1.2 Langkah - langkah dalam melakukan perubahan terencana
Model Perubahan Tiga Langkah (menurut Lewin) :
1. Pencairan tingkatan sekarang
2. Perpindahan ke tingkatan baru
3. Pembekuan / pemantapan tingkatan baru
Keyakinan bahwa kemauan dari subyek perubahan merupakan unsur penting baik dalam membuang perilaku lama, pencairan dan perpindahan ke perilaku baru. Pencairan dan perpindahan secara garis besar sama dengan Action Research. Pencairan meliputi upaya memperlemah daya kekuatan membentuk perilaku organisasi masa kini. MenurutRubin, pencairan memerlukan bentuk pertemuan konfrontatip bagi yang terkait dangan perubahan. Perpindahan mencakup tindakan atas hasil langkah sebelumnya. Tindakan perpindahan menuju ke situasi yang lebih baik membutuhkan pengembangan perilaku, nilai – nilai dan sikap – sikap baru melalui perubahan struktur dan proses organisasi. Pemantapan merupakan langkah terakhir dalam model tiga langkah dan menjadi titik perbedaan dengan Action Research. Pemantapan menciptakan kestabilan dalam organisasi dan memastikan cara – cara kerja baru yang mencakup proses sosialisasi.

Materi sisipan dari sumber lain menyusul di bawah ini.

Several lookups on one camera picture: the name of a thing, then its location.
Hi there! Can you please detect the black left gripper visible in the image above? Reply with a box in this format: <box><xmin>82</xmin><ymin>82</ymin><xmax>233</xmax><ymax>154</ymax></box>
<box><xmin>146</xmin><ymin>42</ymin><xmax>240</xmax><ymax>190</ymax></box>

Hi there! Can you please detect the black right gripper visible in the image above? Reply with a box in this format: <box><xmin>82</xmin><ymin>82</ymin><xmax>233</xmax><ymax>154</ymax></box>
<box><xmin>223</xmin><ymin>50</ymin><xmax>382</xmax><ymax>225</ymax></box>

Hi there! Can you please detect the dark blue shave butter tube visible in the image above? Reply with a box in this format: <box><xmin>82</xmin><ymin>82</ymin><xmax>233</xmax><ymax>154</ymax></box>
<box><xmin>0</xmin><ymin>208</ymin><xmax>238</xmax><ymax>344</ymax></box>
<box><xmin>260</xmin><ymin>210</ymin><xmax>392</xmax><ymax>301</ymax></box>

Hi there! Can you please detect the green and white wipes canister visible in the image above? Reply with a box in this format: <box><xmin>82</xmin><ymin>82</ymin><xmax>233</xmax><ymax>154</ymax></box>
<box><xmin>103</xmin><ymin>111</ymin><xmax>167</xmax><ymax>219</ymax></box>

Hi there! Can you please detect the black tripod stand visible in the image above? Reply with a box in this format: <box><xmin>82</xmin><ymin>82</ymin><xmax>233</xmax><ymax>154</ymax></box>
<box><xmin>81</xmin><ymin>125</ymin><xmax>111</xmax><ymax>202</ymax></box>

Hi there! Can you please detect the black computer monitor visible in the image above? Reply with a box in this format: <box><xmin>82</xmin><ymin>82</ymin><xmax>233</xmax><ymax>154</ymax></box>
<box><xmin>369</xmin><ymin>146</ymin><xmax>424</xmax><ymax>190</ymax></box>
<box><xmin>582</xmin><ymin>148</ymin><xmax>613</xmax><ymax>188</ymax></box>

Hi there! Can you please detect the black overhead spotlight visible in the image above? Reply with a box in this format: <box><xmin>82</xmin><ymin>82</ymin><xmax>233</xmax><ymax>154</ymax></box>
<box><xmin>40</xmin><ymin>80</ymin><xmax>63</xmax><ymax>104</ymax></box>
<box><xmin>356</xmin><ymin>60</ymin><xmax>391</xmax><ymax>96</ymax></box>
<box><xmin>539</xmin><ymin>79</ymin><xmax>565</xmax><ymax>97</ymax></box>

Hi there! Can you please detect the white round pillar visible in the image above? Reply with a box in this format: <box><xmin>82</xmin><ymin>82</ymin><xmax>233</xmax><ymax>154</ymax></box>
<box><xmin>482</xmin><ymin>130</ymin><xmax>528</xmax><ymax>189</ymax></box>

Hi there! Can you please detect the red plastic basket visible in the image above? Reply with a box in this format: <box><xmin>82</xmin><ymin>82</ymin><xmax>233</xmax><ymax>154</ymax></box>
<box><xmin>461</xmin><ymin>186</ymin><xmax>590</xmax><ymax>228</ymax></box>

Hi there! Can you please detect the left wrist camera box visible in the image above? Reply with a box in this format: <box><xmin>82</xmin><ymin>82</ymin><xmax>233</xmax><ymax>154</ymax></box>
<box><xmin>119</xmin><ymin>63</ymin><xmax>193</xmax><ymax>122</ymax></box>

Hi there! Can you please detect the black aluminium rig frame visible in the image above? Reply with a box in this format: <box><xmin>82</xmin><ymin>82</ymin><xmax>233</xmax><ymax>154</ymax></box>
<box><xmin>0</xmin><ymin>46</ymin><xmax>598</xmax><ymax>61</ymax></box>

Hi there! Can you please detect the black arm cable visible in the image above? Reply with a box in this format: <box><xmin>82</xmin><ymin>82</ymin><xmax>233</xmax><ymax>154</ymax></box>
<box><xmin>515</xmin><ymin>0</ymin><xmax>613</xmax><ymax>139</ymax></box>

1.3 Tahapan dalam proses perubahan terencana
Pada tahap ini jika berhasil, maka jumlah penentang akan sangat berkurang, sedangkan jumlah pendukung makin bertambah.
Rosyid (2009) menyatakan, tahap perubahan dan proses perubahan terencana yang menyertai sebagai berikut:
1. Fase eskploratif, yaitu organisasi menimbang dan memutuskan membuat perubahan spesifik dalam operasinya dan mengolakasikan sumberdaya- sumberdaya untuk merencanakan perubahan dalam membantu pemecahan perubahan. Tahap ini merupakan tahap dalam menumbukan kesadaran akan perlunya perubahan.
2. Fase perencanaan, yaitu proses perubahan yang terkait adalah mengumpulkan informasi agar dapat ditetapkan diagnosa masalah secara tepat, tujuan perubahan dan tindakan yang diperlukan untuk mencapai tujuan.
3. Fase tindakan, yaitu tahap ini organisasi mengimplementasikan perubahan hasil perencanaan. Proses perubahan dirancang untuk menggerakkan organisasi dari keadaan sekarang menuju ke masa depan.
4. Fase integrasi, tahap ini segera dimulai begitu perubahan telah sukses diimplementasikan. Proses perubahan meliputi konsolidasi dan stabilisasi perubahan guna menguatkan perilaku baru, serta memonitor perubahan dan upaya-upaya perbaikan.
Menurut Mardikanto (2010) perubahan terencana selalu menuntut adanya perencanaan, pelaksanaan kegiatan yang direncakanan, dan evaluasi terhadap pelaksanaan dan hasil-hasil kegiatan yang telah dilaksanakan.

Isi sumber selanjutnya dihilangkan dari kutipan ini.